Staël’in açtığı yolu daha sonra:
—Aber François Villemain
—Hippolyte Taine
—Gustave Lanson gibi önemli isimler, tarihsel, psikolojik ve toplumsal çerçevede devam ettirmişlerdir.
Lütfen özetleri gruplarda toplu olarak paylaşmak yerine sitenin adresini verin! Denemeler için siteye bakınız.

SOSYOLOJİK ELEŞTİRİNİN TEMSİLCİLERİ
Abel François Villemain
—Fransız tarihçi, edebiyat eleştirmeni ve siyasetçisidir.
—En önemli eseri 1828’de yayımlanan Cours de littérature française (Fransız Edebiyatı Dersleri) adlı eseridir.

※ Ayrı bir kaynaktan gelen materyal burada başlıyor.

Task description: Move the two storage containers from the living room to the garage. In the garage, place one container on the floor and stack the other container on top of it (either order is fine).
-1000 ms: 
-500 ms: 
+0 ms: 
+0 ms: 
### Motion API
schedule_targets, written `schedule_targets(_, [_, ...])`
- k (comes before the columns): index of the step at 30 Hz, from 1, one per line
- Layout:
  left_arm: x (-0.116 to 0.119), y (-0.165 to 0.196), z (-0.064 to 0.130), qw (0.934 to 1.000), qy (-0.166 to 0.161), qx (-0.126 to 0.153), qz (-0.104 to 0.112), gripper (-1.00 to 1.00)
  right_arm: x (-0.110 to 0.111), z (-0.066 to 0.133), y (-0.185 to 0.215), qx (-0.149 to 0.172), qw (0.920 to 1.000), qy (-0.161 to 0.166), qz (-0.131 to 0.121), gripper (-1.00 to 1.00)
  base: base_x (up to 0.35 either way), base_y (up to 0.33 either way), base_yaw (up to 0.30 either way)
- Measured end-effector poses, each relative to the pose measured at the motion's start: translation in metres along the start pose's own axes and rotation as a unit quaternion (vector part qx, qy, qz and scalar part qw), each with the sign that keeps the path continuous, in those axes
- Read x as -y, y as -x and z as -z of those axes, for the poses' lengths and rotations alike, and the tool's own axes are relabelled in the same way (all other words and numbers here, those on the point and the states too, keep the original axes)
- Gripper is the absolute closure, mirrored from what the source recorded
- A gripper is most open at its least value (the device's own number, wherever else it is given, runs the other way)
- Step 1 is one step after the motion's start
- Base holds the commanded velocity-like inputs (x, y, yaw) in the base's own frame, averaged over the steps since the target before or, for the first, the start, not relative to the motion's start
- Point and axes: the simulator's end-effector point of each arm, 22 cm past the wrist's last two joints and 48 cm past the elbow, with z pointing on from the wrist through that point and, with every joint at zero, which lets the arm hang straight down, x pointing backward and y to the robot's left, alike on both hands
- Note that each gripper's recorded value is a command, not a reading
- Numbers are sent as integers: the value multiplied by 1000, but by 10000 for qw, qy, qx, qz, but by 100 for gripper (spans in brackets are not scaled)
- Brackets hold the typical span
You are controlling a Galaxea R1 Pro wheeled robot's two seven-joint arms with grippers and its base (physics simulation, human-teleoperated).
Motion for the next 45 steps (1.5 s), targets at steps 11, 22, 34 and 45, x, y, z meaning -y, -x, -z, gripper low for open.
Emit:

—Villemain, eleştiri anlayışı bakımından Staël’e yakındır. Eleştiride nesnelliğin önemi üzerinde durmuştur.
Ona göre eser, ancak çevre, ülke ve uygarlıkların çözümlenmesiyle anlaşılabilir. Ancak bir eseri aydınlığa kavuşturabilmek
için, edebiyatın toplumun törelerini yansıttığını söylemek de yeterli değildir. Edebiyat, farklı tür ve görünümleriyle de
topluma bağlı bir sanattır.
Hippolyte Taine
—Fransız düşünürü, eleştirmeni ve tarihçisidir.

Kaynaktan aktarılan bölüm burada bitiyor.